Sunday we went to church, then spent most of the afternoon hanging out with Darren and Michelle. We drove for forty-five minutes looking for a cafe-type place to eat; eventually we ended up at an exorbitantly expensive Italian restaurant not far from the Brooks where I get my pills. The opera CD in the background kept skipping, the lunches cost no less than $15, and we had an enjoyable time laughing at things. Eventually (after a few emotional outbursts) Michelle had to leave but Darren stayed all day. We colored pictures with crayons, watched Entrapment (I had forgotten it was so bad!), and talked. Generally a great day, although by the end of the day my head started swelling with the sick-with-a-cold feeling.

This morning I woke up and sure enough, my throat and head hurt. This term has involved more illness than I have experienced in years – extremely frustrating! However, we packed our car with a rug, two chairs, and our marble coffee table. On the way to meeting our 9:00 meeting with Aunt Pam at Building 19, we dropped the carload off at the Marlborough apartment and started a final load of laundry. Then we spent three hours buying $600 of rugs, throw pillows, blankets, and paints. The hardest part, we found, was making all the decisions: How many throw pillows would our daybed need? Does this red match the red in the rug we bought? Should we actually paint the walls in the den? What yellow do we want in the bedroom? Should the kitchen be red or blue paint? Gaaah!

As the day wore on, I increasingly dragged slower and slower. After painting most of the wall (we ran out of paint) I felt utterly exhausted. The afternoon I spent resting, reading, and sleeping. At 7:00 I woke up disoriented, thinking it was morning light filtering through the windows; but I also heard the music from Guild Wars, and I knew Ian would not have gotten up before 7:00 to play it. And that brings us up to date. My fingers and jeans received some yellow paint stains for painting authenticity as I did the edges of the wall.

For the future, I hope to take a hike on Thursday; paint the kitchen and move all the rest of our stuff into the Marlborough apartment by next Monday; play Rummy Royal with as many friends as possible on the board I colored on Sunday; and have a party on Friday night with lots of people for Michelle’s and my birthday. I hope these things happen, but even if only a few do, I will accept that as well. …Boy, you can tell I have lots of time on my hands because this blog is outrageously long.

3 thoughts on “In Loneliness, Character Revealed

  1. Yes, we are. Some people find this time exciting and they like all the change. I don’t like transitions much; it makes me feel like there’s no solid ground to stand on. If you can’t come home to the family and home you’re used to, where is home? What can you rely on, when nothing stays the same?

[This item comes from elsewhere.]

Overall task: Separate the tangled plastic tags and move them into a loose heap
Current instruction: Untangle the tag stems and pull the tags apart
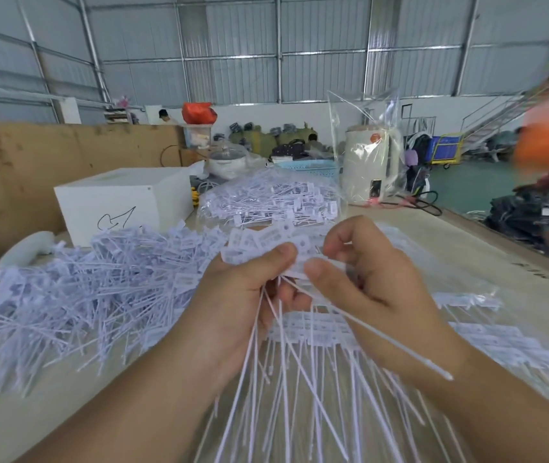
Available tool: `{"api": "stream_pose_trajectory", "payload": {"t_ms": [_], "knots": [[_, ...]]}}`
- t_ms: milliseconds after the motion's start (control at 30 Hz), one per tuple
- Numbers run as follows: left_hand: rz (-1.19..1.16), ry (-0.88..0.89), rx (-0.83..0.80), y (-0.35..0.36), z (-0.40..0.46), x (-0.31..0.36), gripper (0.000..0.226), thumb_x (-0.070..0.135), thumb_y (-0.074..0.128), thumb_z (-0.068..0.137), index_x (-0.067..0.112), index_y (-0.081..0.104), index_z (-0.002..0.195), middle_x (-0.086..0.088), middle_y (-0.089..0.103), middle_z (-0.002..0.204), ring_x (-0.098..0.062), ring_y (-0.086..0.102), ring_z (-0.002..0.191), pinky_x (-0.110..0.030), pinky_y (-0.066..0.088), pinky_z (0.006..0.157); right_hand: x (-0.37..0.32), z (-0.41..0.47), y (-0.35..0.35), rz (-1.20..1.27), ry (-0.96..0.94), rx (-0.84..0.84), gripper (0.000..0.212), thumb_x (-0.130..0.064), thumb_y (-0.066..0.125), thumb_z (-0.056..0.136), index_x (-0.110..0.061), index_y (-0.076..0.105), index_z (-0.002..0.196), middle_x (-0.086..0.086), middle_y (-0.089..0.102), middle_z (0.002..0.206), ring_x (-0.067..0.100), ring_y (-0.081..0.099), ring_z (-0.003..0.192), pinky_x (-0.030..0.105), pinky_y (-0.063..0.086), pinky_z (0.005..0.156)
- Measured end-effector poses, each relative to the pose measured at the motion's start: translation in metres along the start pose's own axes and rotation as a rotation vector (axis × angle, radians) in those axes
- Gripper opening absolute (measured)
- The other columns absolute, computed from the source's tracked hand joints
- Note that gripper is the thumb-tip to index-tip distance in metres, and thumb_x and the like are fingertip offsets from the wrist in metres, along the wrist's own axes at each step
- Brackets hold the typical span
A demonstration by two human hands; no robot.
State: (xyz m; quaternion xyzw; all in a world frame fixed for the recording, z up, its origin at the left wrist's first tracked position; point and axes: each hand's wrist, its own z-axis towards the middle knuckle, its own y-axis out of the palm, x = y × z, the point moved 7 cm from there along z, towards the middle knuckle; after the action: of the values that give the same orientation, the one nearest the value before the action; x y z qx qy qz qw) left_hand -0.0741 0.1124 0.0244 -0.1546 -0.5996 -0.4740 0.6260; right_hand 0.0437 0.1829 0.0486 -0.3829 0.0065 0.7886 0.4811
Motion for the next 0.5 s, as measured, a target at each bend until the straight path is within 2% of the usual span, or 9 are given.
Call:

    I’ve consciously worked to call Seattle “home,” and leave Massachusetts as something else. But now it’s not so clear anymore, what with realizing that Ian and I will have spent about 10 years in New England by the time we leave. How can you live somewhere for 10 years and not call it home?

  2. The in between times in our lives are tricky–we feel unbalanced; like you said, “no solid ground.” But that time passes and we feel normal again. Just like our hearts can expand to love many, many people, we can call many places “home” over the course of our lives. This area will always be the home of your childhood so which is the most “homeish” of them all.